Faculty/Staff Outline for Supporting Students
Tips for opening a conversation with students about recent distressing events
As faculty and staff, one of our fundamental goals is to support students during their time at UIC, both with their academic career and emotional wellbeing. Recent violent events, and on-going civil unrest, has highlighted our country's devastating White Supremacist ideologies and pervasive social injustices, impacting the wellbeing and mental health of our UIC students and surrounding communities. The outline below provides some suggestions for how you can support your students by opening up a dialogue in your classrooms, with the goal of your students feeling heard and understood. It can be most helpful to facilitate discussions in a timely manner following painful, traumatic, or violent events.

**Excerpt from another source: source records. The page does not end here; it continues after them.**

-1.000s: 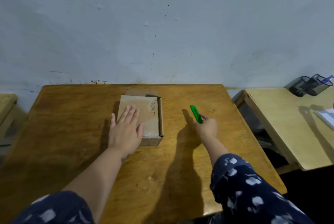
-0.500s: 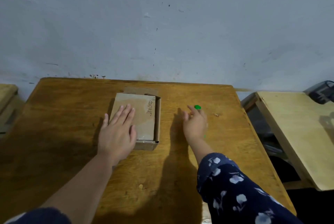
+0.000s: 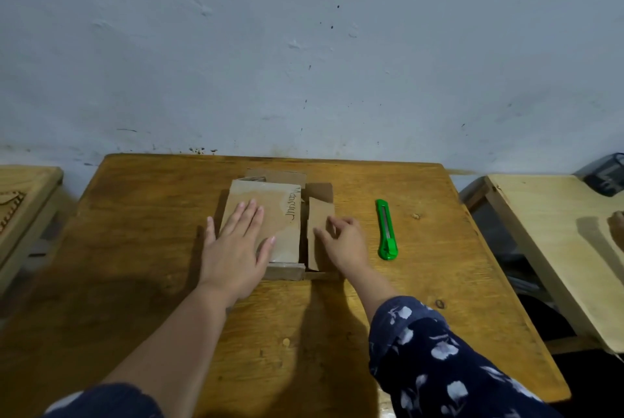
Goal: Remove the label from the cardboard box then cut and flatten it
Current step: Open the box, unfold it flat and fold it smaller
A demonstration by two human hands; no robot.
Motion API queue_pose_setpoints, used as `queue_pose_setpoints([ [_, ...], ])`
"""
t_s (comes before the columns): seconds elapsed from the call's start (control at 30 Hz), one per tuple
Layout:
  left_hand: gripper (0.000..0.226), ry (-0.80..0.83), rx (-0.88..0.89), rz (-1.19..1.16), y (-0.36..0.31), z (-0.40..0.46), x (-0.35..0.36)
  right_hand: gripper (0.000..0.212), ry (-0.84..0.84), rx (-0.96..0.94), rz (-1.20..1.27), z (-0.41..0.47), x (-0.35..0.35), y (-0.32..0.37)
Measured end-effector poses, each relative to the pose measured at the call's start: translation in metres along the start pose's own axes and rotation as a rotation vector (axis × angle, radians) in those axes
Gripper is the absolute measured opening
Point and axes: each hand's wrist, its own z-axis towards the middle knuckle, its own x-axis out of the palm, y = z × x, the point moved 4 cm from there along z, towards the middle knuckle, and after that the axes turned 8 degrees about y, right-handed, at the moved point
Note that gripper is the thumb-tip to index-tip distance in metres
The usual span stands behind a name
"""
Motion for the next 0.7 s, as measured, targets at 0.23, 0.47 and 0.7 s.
queue_pose_setpoints([
  [0.23, 0.064, 0.034, 0.011, -0.030, 0.006, -0.006, -0.006, 0.063, -0.057, -0.043, -0.277, -0.017, 0.013, 0.015],
  [0.47, 0.063, 0.042, 0.037, -0.036, 0.005, -0.006, -0.006, 0.044, -0.240, -0.010, 0.058, -0.026, -0.017, 0.002],
  [0.7, 0.067, -0.008, 0.059, -0.074, 0.006, -0.006, -0.005, 0.044, -0.099, 0.211, -0.214, -0.004, -0.020, -0.038],
])
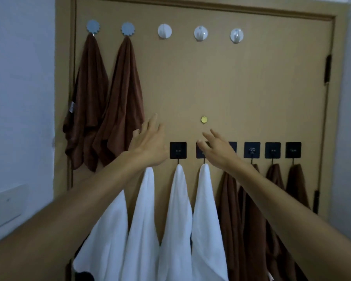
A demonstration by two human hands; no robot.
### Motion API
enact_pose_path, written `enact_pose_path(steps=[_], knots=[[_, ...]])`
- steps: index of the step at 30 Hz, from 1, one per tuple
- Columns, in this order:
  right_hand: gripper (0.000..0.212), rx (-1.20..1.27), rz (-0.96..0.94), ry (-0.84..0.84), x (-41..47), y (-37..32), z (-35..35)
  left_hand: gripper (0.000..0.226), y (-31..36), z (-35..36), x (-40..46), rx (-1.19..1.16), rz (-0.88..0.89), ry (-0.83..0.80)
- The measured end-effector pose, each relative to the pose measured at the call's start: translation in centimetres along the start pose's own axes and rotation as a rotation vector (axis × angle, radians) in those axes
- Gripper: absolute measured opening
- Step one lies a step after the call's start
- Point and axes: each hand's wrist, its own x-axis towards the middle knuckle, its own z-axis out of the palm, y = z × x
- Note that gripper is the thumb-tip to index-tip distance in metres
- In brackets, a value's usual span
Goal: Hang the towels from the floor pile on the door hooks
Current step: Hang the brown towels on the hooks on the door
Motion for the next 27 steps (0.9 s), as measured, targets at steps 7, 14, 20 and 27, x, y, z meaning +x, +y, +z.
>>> enact_pose_path(steps=[7, 14, 20, 27], knots=[[0.059, -0.095, 0.03, -0.073, -9.7, 5.8, -4.2, 0.062, 10.4, 2.8, -4.6, -0.085, 0.084, -0.091], [0.062, -0.162, 0.118, -0.171, -23.1, 16.1, -9.7, 0.068, 25.1, 7.7, -12.7, -0.232, 0.128, -0.259], [0.057, -0.152, 0.266, -0.257, -37.8, 23.6, -13.2, 0.065, 38.8, 12.9, -23.1, -0.297, 0.242, -0.455], [0.054, -0.192, 0.582, -0.362, -56.9, 33.4, -16.1, 0.067, 52.6, 18.5, -35.6, -0.357, 0.461, -0.723]])
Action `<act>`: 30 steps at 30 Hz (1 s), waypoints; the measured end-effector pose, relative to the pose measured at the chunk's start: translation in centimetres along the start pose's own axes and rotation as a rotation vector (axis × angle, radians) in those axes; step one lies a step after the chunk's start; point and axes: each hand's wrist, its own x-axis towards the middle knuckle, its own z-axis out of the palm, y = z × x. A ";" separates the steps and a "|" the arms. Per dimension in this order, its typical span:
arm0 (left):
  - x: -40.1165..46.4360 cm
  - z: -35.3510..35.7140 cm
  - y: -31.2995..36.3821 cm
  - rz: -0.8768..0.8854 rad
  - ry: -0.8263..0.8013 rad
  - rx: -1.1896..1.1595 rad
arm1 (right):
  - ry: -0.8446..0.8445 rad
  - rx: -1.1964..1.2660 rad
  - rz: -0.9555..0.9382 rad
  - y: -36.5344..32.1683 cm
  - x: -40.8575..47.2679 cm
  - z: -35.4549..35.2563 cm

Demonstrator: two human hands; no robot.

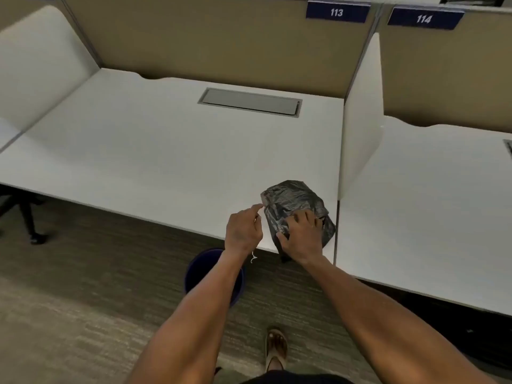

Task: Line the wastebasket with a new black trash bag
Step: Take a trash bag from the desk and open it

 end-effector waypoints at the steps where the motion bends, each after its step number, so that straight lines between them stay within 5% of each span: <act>1: 0.1 0.2 -0.3 -0.009 -0.001 -0.009 | -0.026 -0.007 -0.002 -0.1 0.0 0.2; 9: -0.4 1.7 -0.7 -0.203 -0.164 -0.150 | -0.014 0.109 -0.006 0.4 1.0 2.5; 14: -1.0 2.3 -0.4 -0.513 -0.053 -0.466 | 0.129 0.648 0.080 -0.1 0.8 0.6; 19: -1.3 1.8 -1.4 -0.749 -0.043 -0.747 | -0.014 1.062 0.207 0.4 -0.7 -1.8; 30: -1.4 -0.1 -2.0 -0.716 -0.351 -0.932 | -0.156 1.587 0.217 0.2 -2.6 -4.2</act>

- Invite students to share their thoughts and reactions, while informing them that they are not required to participate. Should students choose not to speak, perhaps remind them of your office hours, e-mail, or other supportive spaces on campus.
- Remind students that their unique perspectives are valuable and that the focus of the conversation will be on support, not judgment. Depending on the nature of event that prompted this discussion, it may be helpful to explicitly affirm that we value our diverse student body at UIC and that our students belong and are valued in our community.
- Sharing some of your own thoughts/feelings may invite others to speak (“I’m carrying great sadness related to these events and the potential impact on you all”).
- Remember, the focus of these discussions is for students to feel heard and validated. Providing empathetic statements and reflections can help convey your support.
- "It sounds like you are very concerned with how your family may be impacted”
- “I’m hearing how angry and frustrating you feel due to these events."
- If having these conversations remotely, invite students to share their reactions on a chat box.
- It may be helpful to return to this conversation in the future to check in on how students are coping.
- “It’s been a few weeks since we last check-in. How are all of you doing?”
- Consider flexibility: if a student approaches you and asks for an extension on account of being negatively impacted by events in the community, aim to have a conversation about accommodations that still hold the student accountable for learning while honoring their unique reaction and process to the events at hand.
- Take time to check-in and assess what feelings are most present for you prior to engaging with your students
- For our faculty/staff of color: you may notice feelings of tension, unease or anxiety when witnessing or hearing about violence committed towards communities of color. Your feelings are valid. It may be helpful to find space with your colleagues, family, or professional caregivers or mentors to process your reactions.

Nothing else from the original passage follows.